Gleichzeitig haben wir in einem Schreiben an den OB dargelegt, dass wir vorab die Aufnahme beider Anfragen auf die öffentliche Tagesordnung des April-Gemeinderats beantragen und eine öffentlich einsehbare Beantwortung der Fragen – soweit dies bei dem Umfang der Fragen für die Stadtverwaltung möglich ist – bis zum Gemeinderat am 14.5. Nochmals haben wir eine Absage des OB erhalten.

Wir sind der Auffassung, dass einerseits der Gemeinderat ein Informationsrecht hat, andererseits die Stadtöffentlichkeit ein berechtigtes Auskunftsinteresse bzgl. der formellen Anfragen von Gemeinderatsfraktionen und in diesem Fall zur Arbeit und zum Vorgehen der Stadtverwaltung und seiner BürgermeisterInnen bei großen und zentralen Bauprojekten in Karlsruhe hat.

Ob das auch für ihn ein hohes Gut sei? Diese Frage wurde von OB Mentrup nicht beantwortet.
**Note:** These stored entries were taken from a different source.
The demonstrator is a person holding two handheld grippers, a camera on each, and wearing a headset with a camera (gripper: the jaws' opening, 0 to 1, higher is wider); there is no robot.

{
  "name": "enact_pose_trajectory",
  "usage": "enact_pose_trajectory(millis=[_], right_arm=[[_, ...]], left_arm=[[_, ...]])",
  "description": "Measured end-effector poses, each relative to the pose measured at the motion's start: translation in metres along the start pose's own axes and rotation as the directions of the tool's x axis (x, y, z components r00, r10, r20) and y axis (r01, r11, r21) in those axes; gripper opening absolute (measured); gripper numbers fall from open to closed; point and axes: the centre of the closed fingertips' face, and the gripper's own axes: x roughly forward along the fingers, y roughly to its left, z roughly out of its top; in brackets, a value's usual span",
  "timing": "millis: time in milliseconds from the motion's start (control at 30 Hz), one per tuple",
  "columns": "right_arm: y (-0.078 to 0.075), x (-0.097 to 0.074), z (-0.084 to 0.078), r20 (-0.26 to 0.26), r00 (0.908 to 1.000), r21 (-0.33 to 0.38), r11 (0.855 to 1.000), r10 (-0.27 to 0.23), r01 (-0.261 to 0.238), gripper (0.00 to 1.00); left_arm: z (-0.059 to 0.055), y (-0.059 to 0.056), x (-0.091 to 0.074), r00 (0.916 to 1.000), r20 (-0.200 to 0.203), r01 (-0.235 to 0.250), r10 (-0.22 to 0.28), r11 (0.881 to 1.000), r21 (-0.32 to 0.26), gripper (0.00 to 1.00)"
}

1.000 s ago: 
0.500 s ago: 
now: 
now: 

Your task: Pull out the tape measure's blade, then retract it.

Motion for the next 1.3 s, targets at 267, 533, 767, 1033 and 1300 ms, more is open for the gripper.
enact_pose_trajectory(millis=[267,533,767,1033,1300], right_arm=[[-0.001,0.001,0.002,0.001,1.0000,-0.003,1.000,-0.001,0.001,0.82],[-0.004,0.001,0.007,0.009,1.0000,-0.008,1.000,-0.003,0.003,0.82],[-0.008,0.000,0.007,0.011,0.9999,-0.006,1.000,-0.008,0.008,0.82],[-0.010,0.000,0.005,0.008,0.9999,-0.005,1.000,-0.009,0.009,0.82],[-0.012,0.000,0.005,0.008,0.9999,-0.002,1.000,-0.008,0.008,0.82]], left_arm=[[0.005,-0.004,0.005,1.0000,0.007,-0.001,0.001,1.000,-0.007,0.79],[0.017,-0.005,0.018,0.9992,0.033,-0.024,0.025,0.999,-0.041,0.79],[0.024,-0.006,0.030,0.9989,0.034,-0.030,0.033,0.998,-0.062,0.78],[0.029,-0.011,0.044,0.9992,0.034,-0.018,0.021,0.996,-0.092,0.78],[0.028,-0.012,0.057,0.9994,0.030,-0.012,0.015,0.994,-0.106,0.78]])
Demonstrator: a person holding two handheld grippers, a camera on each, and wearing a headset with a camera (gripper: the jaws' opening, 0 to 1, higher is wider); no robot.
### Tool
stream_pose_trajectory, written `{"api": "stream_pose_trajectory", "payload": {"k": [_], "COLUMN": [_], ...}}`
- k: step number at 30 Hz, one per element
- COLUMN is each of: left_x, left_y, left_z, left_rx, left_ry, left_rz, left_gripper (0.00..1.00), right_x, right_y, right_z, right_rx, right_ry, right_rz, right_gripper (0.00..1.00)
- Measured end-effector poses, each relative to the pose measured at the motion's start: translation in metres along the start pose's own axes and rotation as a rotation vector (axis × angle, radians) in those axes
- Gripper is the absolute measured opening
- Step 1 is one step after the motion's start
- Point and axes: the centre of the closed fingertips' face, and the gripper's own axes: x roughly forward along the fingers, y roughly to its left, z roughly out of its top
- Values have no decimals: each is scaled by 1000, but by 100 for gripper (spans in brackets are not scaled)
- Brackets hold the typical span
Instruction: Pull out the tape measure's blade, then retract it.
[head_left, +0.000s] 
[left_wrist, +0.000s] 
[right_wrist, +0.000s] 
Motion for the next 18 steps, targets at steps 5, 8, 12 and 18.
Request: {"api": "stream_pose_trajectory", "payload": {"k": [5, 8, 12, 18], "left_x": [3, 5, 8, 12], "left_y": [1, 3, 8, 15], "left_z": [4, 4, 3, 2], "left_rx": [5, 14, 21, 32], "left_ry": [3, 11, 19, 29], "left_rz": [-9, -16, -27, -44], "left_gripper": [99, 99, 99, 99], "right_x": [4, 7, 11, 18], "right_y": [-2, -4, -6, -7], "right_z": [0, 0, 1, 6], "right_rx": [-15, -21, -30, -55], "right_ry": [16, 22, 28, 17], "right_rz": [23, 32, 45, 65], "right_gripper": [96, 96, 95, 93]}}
Um was geht es inhaltlich: Das Vorgehen der Stadt bei vier Bauprojekten von Unternehmen der Gröner-Group in Karlsruhe finden wir äußerst fragwürdig:

  • Beim Hofgartenkarrée in der Kussmaulstraßen wurden neue hochpreisige Wohnungen auf dem denkmalgeschützten Gelände der früheren Artelleriekaserne von der GEM Ingenieurgesellschaft gebaut. Wir stellen hier Fragen, ob dem privaten Bauherrn eine denkmalrechtliche Genehmigung erteilt wurde, die weit großzügiger gehandhabt wurde, als dies bei anderen Bauprojekten in Karlsruhe der Fall ist. Wir fragen, ob bzw. warum eine offensichtlich großzügige Auslegung durch OB Mentrup als Dezernatsleiter der Denkmalbehörde oder andere übergeordnete Stellen veranlasst wurde?
  • Beim Baugebiet ‚Zukunft Nord‘ wurden im Rahmen des Bebauungsplanverfahrens Forderungen der Stadt zum Bau von bezahlbaren Wohnungen nur in einem Mindestmaß zur Auflage an den Bauherrn, wiederum ein Unternehmen der Gröner-Group gemacht. Wir fragen: warum war dies so und warum wurden politische Möglichkeiten bei der Schaffung von Planrecht durch die Stadt nicht genutzt? Wer und warum wurde hier – so nehmen wir dies wahr – ‚ein roter Teppich‘ für den privaten, Investor ausgebreitet?
  • Die Majolika-Immobilie ist noch im Besitz der Stadt. Wir fragen, ob die Stadt alles dafür tut, dass die Majolika im Sinne der Stadt weiterentwickelt wird. Wir sehen deutliche Hinweise, dass Bürgermeister Käuflein und OB Mentrup ein starkes Interesse hatten bzw. haben, die Immobilie an eine private Firmenholding von Christoph Gröner zu vergeben. Wie wurde die Weichenstellung zum Verkauf der Majolika in der Stiftung Majolika, unter Einbeziehung des Mitglieds des Stiftungsrats, BM Käuflein, vorbereitet und entschieden? Was bewegte OB Mentrup in einem Gespräch in Berlin mit Christoph Gröner dazu, das Projekt Majolika mit der Vergabe der Majolika-Immobilie an den privaten Investor weiter zu verfolgen? Gab es in den vorbereitenden Gesprächen Zusagen, vielleicht auch nur Andeutungen der Zusagen durch die Bürgermeister?
  • Bei der Entwicklung eines großen Gewerbegebiets an der Fiduciastr. fragen wir, warum der OB die Planungen im Sinne des Unternehmens in einem verkürzten Planungsverfahrens, zugunsten des Investors, wieder eine Firma der Gröner-Group, durchführen wollte bzw. warum die Sichtweise zu einem solchen verkürzten Verfahren bei den Gemeinderatsfraktionen angefragt wurde.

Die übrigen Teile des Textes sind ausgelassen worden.